Yup. I agree w/ Jim.


----------



## timcurtin (Dec 6, 2010)

Thanks guys .

Do you think it would be wise to at least change the receptacles in the bedroom behind the shower to GFCI? I'm thinking at a minimum the one that is directly below the left showerhead. I'm less concerned about the one higher up on the wall that I am plugging the TV in as if that shower head drips it will miss the outlet box as it is not in direct alignment.

Thoughts?

Tim


----------



## Speedy Petey (Feb 1, 2004)

A) What will GFI protecting the receptacles on the other wall do?

B) What danger do you think exists by having the wiring and pipes in the same bay?


----------



## timcurtin (Dec 6, 2010)

Speedy Petey said:


> A) What will GFI protecting the receptacles on the other wall do?
> 
> B) What danger do you think exists by having the wiring and pipes in the same bay?


A. if water drips from the shower head and gets into the receptacle box, it would immediately trip the circuit

B. if there is a leak and water finds its way to the receptacle is it possible to be electrocuted?
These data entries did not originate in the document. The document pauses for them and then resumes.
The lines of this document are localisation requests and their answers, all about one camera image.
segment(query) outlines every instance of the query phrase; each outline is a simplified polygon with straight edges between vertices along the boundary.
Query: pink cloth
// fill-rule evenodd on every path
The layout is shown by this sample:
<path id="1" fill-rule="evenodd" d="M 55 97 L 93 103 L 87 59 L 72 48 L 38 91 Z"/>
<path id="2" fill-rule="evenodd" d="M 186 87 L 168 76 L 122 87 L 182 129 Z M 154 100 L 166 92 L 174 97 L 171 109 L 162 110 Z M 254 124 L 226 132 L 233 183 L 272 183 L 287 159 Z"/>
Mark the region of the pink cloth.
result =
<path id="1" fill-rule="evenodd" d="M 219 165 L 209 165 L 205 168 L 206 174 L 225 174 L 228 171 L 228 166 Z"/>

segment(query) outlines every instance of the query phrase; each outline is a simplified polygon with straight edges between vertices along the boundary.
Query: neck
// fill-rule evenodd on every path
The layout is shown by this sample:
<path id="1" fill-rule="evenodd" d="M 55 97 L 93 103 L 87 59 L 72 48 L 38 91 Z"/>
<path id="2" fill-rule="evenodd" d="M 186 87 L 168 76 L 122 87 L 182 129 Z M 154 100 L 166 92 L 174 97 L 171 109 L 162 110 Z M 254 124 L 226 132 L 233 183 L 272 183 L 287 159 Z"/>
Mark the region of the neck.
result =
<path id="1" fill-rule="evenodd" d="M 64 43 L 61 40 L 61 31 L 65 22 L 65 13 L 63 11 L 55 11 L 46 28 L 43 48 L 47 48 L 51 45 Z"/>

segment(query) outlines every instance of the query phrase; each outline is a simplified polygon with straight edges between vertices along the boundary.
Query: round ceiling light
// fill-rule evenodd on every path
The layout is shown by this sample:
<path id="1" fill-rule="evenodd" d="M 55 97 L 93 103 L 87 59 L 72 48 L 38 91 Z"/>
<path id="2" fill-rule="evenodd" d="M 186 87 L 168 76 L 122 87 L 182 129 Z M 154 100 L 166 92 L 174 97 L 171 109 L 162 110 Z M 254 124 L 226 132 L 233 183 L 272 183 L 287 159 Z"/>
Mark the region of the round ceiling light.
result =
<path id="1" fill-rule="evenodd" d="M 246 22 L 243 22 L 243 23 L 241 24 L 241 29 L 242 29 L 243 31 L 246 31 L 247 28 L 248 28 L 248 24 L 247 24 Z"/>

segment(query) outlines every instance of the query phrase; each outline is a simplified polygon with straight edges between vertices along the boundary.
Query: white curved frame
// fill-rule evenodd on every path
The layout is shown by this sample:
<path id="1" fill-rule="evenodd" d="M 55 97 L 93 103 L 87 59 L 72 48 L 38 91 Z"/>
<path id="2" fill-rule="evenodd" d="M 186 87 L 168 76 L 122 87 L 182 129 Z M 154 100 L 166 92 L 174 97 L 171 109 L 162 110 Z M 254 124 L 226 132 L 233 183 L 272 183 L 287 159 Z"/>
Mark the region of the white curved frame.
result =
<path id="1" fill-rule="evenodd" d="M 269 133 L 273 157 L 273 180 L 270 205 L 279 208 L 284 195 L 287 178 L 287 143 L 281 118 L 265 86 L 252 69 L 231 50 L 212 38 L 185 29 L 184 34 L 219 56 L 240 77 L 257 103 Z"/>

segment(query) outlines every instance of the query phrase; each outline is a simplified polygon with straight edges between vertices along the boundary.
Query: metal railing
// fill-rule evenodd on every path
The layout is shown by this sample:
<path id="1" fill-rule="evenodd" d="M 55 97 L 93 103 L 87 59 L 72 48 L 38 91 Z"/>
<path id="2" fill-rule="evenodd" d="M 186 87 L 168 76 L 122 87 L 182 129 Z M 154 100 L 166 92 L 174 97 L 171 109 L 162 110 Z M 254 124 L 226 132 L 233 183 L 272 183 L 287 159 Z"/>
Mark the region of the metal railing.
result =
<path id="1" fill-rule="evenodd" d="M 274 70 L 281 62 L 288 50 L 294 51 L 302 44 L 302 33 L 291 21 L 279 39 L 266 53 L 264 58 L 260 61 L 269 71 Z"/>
I don't think so, but my wife wants me to ask. She doesn't believe anything I say it seems.


----------



## Speedy Petey (Feb 1, 2004)

timcurtin said:


> A. if water drips from the shower head and gets into the receptacle box, it would immediately trip the circuit


Completely 100% false.




timcurtin said:


> B. if there is a leak and water finds its way to the receptacle is it possible to be electrocuted? I don't think so, but my wife wants me to ask. She doesn't believe anything I say it seems.
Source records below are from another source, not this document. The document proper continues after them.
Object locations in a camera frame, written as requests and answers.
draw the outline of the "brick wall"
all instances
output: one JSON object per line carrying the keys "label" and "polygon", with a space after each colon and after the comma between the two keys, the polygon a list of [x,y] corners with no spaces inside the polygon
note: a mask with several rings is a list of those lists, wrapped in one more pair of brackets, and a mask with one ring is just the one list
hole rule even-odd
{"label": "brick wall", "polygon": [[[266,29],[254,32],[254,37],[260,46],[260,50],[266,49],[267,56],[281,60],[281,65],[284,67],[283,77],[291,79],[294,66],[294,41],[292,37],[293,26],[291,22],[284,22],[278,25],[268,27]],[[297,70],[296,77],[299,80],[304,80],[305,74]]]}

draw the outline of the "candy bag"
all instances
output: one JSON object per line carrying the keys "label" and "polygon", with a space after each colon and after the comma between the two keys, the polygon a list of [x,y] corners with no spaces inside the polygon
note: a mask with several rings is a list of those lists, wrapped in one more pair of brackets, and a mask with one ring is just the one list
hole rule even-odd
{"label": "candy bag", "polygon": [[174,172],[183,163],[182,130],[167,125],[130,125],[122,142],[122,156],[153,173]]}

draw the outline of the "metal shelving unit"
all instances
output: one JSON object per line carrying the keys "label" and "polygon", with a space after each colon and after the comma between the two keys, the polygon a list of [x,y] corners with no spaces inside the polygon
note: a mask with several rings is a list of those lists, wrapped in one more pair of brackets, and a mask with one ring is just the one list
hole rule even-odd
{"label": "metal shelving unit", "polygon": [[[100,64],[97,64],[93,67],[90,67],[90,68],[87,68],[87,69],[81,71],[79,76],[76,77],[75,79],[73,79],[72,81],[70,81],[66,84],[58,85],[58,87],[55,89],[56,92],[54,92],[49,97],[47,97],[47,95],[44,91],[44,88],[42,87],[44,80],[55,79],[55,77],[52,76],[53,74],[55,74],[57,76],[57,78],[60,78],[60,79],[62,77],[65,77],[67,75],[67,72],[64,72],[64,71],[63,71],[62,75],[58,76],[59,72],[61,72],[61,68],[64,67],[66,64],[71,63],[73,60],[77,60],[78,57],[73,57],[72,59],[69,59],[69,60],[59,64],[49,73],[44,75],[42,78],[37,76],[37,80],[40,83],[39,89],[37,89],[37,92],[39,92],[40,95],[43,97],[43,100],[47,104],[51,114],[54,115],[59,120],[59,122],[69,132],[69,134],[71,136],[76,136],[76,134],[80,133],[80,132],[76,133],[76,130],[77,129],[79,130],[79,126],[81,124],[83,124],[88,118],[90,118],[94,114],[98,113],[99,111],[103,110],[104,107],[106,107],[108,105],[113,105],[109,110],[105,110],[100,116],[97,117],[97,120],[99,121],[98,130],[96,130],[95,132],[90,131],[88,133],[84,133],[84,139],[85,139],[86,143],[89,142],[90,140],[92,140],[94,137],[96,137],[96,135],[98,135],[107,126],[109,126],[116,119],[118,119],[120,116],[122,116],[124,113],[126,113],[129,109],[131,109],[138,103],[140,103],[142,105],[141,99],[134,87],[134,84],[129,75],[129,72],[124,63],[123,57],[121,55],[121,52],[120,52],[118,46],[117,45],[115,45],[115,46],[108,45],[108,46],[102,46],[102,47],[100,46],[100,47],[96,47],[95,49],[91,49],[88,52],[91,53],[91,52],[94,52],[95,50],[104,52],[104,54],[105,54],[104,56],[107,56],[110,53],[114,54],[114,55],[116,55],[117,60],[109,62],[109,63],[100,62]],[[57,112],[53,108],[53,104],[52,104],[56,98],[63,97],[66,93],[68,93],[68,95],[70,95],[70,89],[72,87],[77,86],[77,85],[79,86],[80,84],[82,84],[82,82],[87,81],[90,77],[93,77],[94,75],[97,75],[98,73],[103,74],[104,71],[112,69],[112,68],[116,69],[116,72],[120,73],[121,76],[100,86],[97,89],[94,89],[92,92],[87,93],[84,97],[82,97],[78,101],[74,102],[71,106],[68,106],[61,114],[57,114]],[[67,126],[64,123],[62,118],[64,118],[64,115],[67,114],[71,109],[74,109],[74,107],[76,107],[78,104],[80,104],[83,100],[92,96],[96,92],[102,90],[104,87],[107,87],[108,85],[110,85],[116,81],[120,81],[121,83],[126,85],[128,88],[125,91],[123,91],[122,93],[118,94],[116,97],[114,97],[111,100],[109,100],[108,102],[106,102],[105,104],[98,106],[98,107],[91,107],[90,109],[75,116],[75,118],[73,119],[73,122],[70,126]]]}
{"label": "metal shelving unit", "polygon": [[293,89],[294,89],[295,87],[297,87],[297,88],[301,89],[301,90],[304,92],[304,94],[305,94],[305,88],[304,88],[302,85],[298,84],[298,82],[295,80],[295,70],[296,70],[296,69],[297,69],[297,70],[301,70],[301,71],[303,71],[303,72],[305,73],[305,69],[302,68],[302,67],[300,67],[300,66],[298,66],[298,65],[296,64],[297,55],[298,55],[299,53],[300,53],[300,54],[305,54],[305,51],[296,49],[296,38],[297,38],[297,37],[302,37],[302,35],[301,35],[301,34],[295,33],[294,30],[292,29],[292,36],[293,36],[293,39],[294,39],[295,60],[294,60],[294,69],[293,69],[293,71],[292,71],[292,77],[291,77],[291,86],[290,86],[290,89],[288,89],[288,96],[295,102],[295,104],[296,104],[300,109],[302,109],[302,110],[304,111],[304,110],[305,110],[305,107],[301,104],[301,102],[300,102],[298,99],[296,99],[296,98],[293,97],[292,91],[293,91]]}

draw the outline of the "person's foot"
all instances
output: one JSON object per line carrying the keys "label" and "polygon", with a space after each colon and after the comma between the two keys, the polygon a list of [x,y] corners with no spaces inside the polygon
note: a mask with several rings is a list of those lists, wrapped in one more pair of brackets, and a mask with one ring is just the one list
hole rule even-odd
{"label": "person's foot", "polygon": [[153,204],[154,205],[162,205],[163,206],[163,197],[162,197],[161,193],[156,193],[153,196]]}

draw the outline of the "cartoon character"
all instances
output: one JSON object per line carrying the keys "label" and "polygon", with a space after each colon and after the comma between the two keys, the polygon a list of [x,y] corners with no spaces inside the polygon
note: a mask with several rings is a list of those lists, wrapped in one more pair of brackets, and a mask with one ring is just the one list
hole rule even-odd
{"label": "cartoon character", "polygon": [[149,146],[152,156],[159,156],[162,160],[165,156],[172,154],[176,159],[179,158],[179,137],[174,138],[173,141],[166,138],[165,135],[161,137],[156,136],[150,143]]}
Not at all likely if the electric is installed properly.

Sure, water and electricity don't mix, but it is NOT the instant death, jump out and bite you, scenario most think it is.


If some scared folks realized the typical water/electricity relationship in a average home they'd never move in. :laughing:


----------



## Termite (Apr 13, 2008)

Petey's 100% right. This should not be a concern, nor is it a code violation. GFCI protecting those receptacles on the other side of the wall won't accomplish anything. If you're concerned about dripping/leaking in the future, use some sheet metal or wood to create a barrier between the two systems (if it makes you feel better). 

I would not have any concerns about this setup. :no:


----------



## timcurtin (Dec 6, 2010)

Thanks for the validation. I showed my wife your responses and she feels much better now and I even think she feels a little bad she doubted me.

Tim


----------



## jbfan (Jul 1, 2004)

timcurtin said:


> Thanks for the validation. I showed my wife your responses and she feels much better now and I even think she feels a little bad she doubted me.
> 
> Tim


Is she going to let you live it down that you told the whole world she didn't beleive you???:whistling2:


----------